While HIPAA guidelines have tightened in recent years to protect the public from unwanted eyes on their private medical information, the widespread adoption of EHR appears to have the potential to make it easier than ever before to commit fraud. When this happens, programs like Medicare and Medicaid are at risk of significant revenue losses and the individuals impacted will also suffer.
To ensure the enhancement of proper data management, research firm RTI International developed recommendations, including increasing accuracy, data validity and integrity. The firm also suggested an increase in the strength of fraud protection within EHRs. According to auditors, however, these methods have been ineffective. For the majority of hospitals using EHRs, they have RTI-recommended audit functions in place, yet aren’t using them to their full extent.

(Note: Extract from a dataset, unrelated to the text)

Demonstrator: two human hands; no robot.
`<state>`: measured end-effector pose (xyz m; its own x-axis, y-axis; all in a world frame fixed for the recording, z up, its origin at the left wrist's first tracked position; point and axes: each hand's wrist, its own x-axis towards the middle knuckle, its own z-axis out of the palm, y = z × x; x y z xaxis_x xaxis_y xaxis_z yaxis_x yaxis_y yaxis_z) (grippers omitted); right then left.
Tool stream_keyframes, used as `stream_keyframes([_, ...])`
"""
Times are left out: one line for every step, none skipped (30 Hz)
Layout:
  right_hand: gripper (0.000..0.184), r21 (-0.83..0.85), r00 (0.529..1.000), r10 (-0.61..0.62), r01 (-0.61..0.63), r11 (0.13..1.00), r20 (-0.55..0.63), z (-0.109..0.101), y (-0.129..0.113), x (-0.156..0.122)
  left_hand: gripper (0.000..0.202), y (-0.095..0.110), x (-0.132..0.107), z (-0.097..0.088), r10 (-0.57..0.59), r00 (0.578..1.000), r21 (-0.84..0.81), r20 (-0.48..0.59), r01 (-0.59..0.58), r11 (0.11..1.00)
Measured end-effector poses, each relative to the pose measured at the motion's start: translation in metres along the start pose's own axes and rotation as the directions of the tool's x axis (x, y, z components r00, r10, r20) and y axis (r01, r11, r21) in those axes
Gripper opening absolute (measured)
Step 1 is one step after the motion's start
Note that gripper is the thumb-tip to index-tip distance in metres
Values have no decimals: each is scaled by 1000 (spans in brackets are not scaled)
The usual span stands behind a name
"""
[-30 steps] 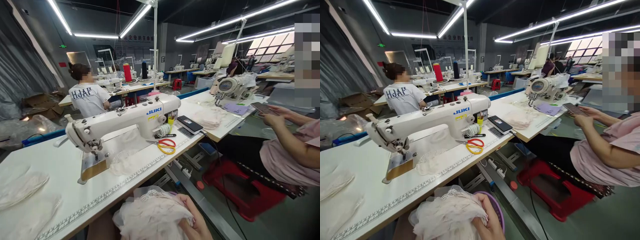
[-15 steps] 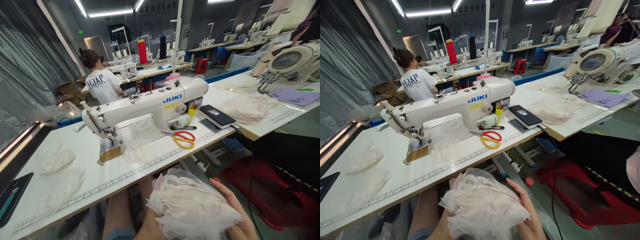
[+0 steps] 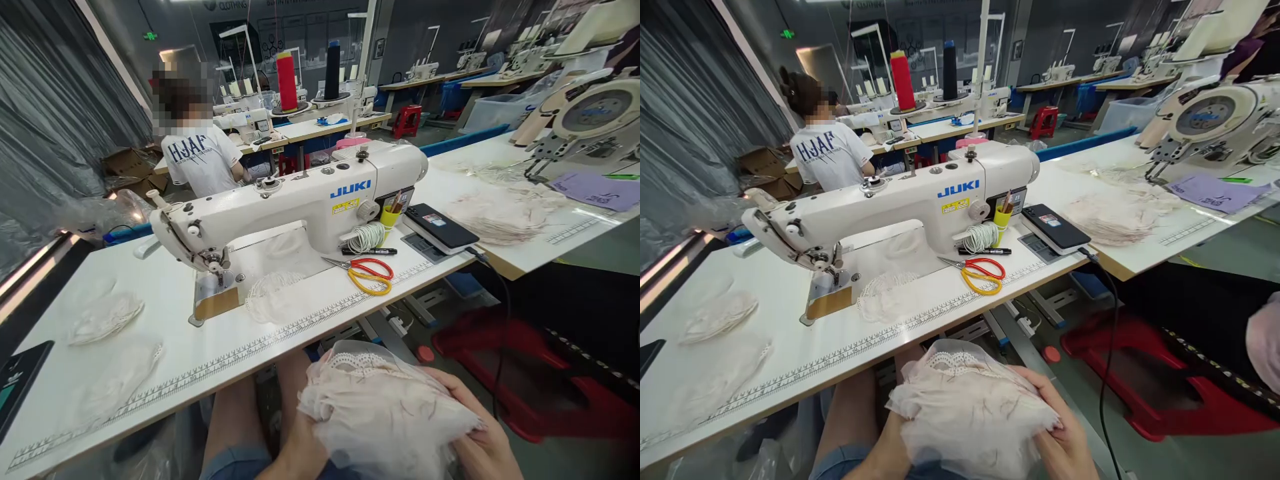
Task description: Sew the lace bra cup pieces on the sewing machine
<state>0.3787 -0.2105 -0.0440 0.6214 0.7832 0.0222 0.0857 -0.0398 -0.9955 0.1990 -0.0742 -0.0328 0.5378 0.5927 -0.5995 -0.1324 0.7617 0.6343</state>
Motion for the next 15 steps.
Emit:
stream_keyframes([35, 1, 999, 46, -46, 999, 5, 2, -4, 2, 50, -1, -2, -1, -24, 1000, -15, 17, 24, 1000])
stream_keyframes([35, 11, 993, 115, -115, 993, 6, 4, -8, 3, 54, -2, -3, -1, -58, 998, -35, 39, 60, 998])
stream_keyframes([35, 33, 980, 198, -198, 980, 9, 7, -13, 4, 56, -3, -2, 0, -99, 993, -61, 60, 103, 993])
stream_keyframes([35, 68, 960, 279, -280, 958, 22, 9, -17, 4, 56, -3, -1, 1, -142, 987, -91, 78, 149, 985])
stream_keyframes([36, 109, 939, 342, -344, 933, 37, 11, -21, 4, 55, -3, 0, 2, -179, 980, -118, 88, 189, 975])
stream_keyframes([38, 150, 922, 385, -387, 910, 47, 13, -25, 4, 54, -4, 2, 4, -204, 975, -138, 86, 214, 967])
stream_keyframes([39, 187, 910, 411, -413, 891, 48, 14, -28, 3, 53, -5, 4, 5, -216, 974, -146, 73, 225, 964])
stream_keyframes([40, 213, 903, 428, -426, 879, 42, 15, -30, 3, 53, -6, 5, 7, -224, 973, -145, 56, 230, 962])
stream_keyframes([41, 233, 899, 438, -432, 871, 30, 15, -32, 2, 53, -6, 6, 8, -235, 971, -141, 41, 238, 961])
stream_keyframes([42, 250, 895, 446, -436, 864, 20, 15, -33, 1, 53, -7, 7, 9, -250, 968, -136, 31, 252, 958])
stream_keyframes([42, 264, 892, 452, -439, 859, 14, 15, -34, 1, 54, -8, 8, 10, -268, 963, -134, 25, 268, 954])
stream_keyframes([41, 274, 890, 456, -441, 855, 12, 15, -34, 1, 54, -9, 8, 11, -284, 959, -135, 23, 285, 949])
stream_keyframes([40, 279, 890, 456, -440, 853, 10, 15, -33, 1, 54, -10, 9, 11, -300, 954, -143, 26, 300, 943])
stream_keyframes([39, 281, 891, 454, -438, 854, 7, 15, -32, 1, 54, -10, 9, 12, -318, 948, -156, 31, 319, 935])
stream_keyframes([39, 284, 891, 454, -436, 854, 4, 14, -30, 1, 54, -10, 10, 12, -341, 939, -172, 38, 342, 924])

In fact, it was found by the OIG that only about 25 percent of hospitals actually had policies in place regarding the use of copy-paste features within EHR technology. When used improperly, this activity could create fraud vulnerabilities. This is just one example of an area where proper data management is falling short and putting people and systems at risk.
While a comprehensive study does need to be developed to detect and reduce fraud in EHRs, the right approach may also include standards in development, implementation and training. While IT departments are concerned about the vulnerabilities that technology places on the network, they may not have fraud vulnerabilities in mind when implementing EHR, simply because it leverages different elements within the organization. A properly informed and trained IT department may be a next important step.
Likewise, hosted options may be an important consideration. More often than not, managed providers extend greater security capabilities than companies can provide on their own. While HIPAA must be a top priority, these companies can also instruct the proper use of data and put controls in place that prevent fraudulent activity.
Internal controls may be the most important in this situation. There is always going to be human error and without the right oversight and controls, it could expand with the use of EHRs. An organization-wide standard in data management could help prevent abuse.